> [What the task asks] Give the lines below again exactly, starting with the line that holds "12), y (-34" and going on through the line that holds "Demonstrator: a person".

[Stored data]
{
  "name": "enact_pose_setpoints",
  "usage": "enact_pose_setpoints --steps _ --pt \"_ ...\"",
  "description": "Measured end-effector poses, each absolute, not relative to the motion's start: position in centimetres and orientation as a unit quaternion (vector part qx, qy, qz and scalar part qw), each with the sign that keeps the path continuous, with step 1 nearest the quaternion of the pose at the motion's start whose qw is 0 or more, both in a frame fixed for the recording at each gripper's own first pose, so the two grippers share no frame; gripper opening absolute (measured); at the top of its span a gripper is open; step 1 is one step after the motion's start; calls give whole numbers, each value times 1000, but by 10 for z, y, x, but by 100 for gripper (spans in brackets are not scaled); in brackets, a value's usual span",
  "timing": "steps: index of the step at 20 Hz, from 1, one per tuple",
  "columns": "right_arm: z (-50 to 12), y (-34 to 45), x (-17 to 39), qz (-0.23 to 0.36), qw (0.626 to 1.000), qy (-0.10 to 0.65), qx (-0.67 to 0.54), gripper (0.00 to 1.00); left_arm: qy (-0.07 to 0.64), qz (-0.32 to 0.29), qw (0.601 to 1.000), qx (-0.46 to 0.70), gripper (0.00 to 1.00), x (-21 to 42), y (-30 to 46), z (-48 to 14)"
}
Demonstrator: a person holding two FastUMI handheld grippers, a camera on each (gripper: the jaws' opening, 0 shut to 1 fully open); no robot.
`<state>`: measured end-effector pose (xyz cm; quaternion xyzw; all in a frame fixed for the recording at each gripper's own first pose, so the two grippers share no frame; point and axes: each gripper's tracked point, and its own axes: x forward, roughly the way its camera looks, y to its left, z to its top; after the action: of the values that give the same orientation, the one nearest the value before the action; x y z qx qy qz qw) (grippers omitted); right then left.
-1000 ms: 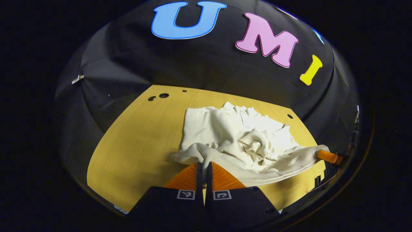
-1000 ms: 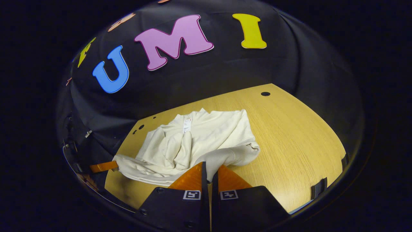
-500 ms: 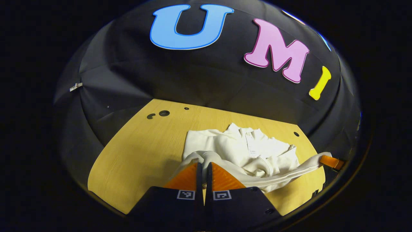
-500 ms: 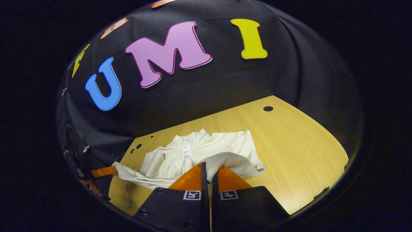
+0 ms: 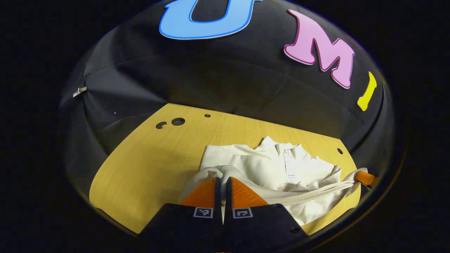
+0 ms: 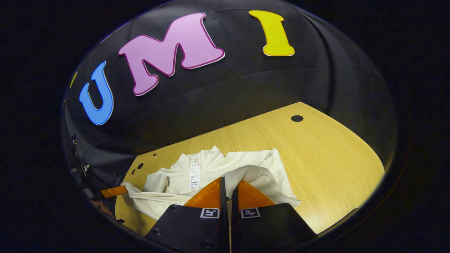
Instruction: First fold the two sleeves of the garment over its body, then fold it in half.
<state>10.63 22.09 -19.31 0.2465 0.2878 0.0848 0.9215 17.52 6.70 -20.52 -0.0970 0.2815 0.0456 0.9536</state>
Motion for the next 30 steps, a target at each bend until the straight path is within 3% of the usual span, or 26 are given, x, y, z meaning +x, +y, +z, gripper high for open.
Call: enact_pose_setpoints --steps 9,21,25,26,29,30 --pt "-273 240 127 71 904 364 211 7 347 65 931 -94 6 210 62 -278" --pt "-295 246 124 73 891 396 211 11 345 44 937 -36 7 210 58 -286" --pt "-286 241 124 71 895 388 210 12 342 48 937 -44 15 209 57 -284" --pt "-283 239 122 70 897 385 207 20 341 46 938 -50 19 208 57 -281" --pt "-273 235 119 70 902 375 201 30 335 48 940 -46 34 205 61 -273" --pt "-270 233 117 70 903 373 200 24 330 48 942 -43 42 203 62 -268"
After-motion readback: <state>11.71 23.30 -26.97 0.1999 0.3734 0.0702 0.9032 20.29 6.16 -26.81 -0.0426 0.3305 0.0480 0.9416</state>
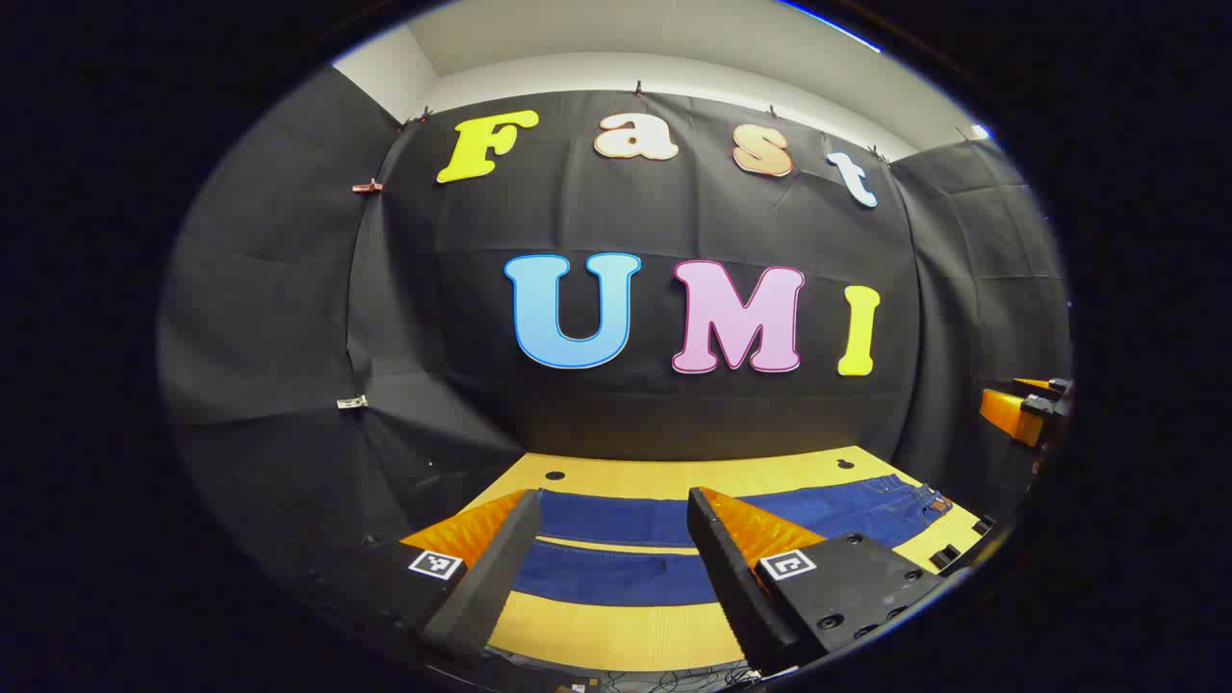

> [Final answer]
  "columns": "right_arm: z (-50 to 12), y (-34 to 45), x (-17 to 39), qz (-0.23 to 0.36), qw (0.626 to 1.000), qy (-0.10 to 0.65), qx (-0.67 to 0.54), gripper (0.00 to 1.00); left_arm: qy (-0.07 to 0.64), qz (-0.32 to 0.29), qw (0.601 to 1.000), qx (-0.46 to 0.70), gripper (0.00 to 1.00), x (-21 to 42), y (-30 to 46), z (-48 to 14)"
}
Demonstrator: a person holding two FastUMI handheld grippers, a camera on each (gripper: the jaws' opening, 0 shut to 1 fully open); no robot.

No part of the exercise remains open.